# WHAT THE EXERCISE ASKS
Line by line, set down all the data below exactly, omitting any picture.

# DATA EXCERPT
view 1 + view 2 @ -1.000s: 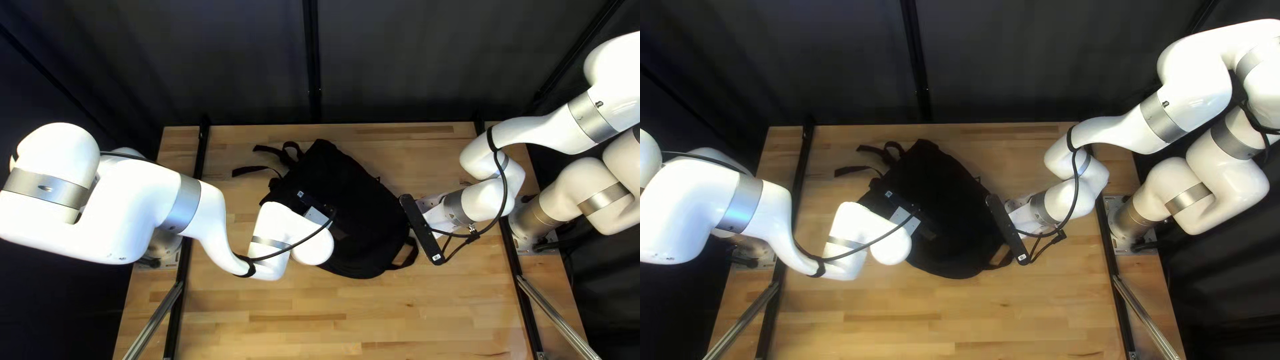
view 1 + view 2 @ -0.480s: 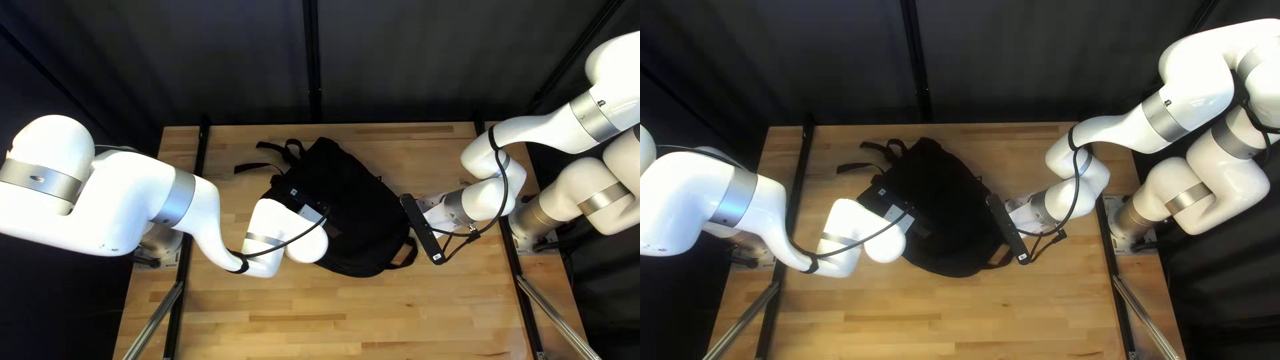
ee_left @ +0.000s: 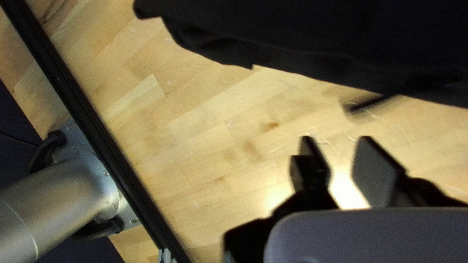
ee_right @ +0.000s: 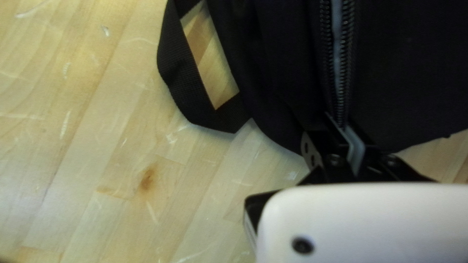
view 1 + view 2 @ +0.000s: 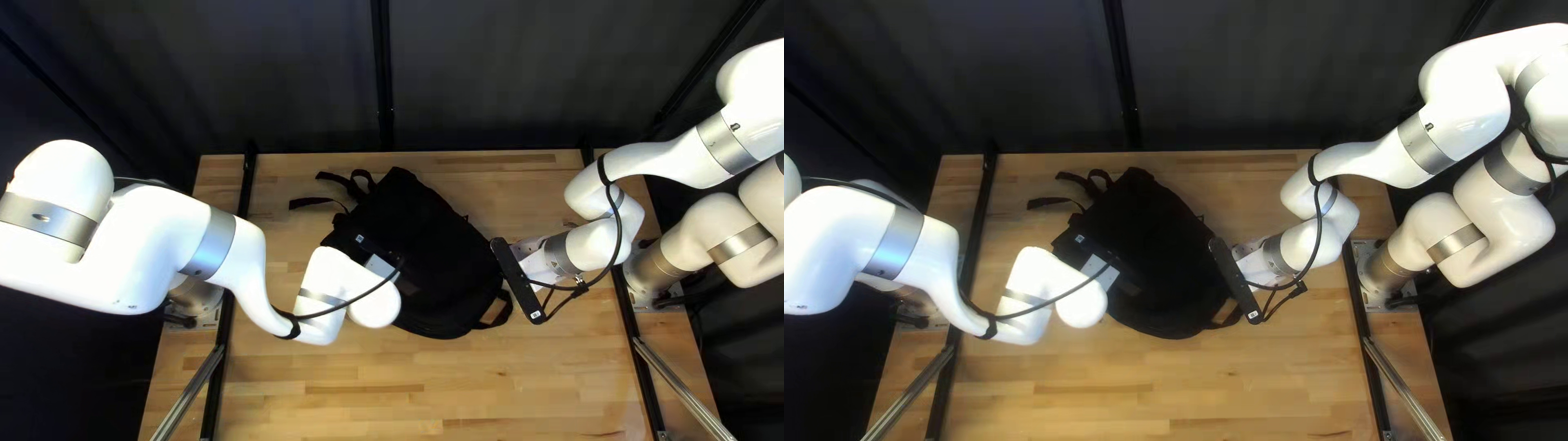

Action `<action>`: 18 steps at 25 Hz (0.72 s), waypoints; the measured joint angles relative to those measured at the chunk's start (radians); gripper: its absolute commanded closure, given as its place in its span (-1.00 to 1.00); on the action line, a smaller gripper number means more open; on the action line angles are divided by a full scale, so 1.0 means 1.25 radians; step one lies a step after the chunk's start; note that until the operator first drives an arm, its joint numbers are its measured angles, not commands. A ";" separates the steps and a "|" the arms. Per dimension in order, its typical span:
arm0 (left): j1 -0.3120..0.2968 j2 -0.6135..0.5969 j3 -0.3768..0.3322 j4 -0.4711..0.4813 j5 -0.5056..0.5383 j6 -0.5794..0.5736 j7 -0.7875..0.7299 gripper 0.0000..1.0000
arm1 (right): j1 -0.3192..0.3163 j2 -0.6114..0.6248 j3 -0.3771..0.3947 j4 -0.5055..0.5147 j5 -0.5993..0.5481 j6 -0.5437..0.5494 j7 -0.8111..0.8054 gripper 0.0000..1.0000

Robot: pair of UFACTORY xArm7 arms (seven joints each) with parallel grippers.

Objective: Remove a lunch box from a kids backpack

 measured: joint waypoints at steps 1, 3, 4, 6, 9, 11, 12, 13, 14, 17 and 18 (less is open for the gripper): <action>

# SOLUTION FOR THIS EXERCISE
view 1 + view 2 @ -1.000s: 
view 1 + view 2 @ -0.480s: 
ee_left @ +0.000s: 
ee_right @ +0.000s: 
view 1 + view 2 @ +0.000s: 

Action `<action>`: 18 steps at 25 Hz (0.72 s), waypoints; the measured joint angles relative to those measured at the chunk's start (radians); gripper: its absolute commanded closure, given as its place in its span (-1.00 to 1.00); on the action line, a smaller gripper number means more open; on the action line angles are divided by a full scale, so 1.0 means 1.25 radians; step one lies a step after the chunk's start; note that until the operator first drives an arm, its joint numbers are its measured angles, not commands. A ";" separates the steps and a "|" the arms. Per dimension in order, its typical span:
arm0 (left): j1 -0.3120..0.2968 j2 -0.6135..0.5969 j3 -0.3768..0.3322 j4 -0.4711..0.4813 j5 -0.5056..0.5383 j6 -0.5794..0.5736 j7 -0.7875..0.7299 gripper 0.0000..1.0000
arm1 (right): j1 -0.3192..0.3163 j2 -0.6114..0.6248 j3 -0.3771..0.3947 j4 -0.5055..0.5147 j5 -0.5993..0.5481 j6 -0.5437..0.5494 j7 -0.8111..0.8054 gripper 0.0000..1.0000

Robot: pair of UFACTORY xArm7 arms (seven joints each) with parallel grippers.

Objective: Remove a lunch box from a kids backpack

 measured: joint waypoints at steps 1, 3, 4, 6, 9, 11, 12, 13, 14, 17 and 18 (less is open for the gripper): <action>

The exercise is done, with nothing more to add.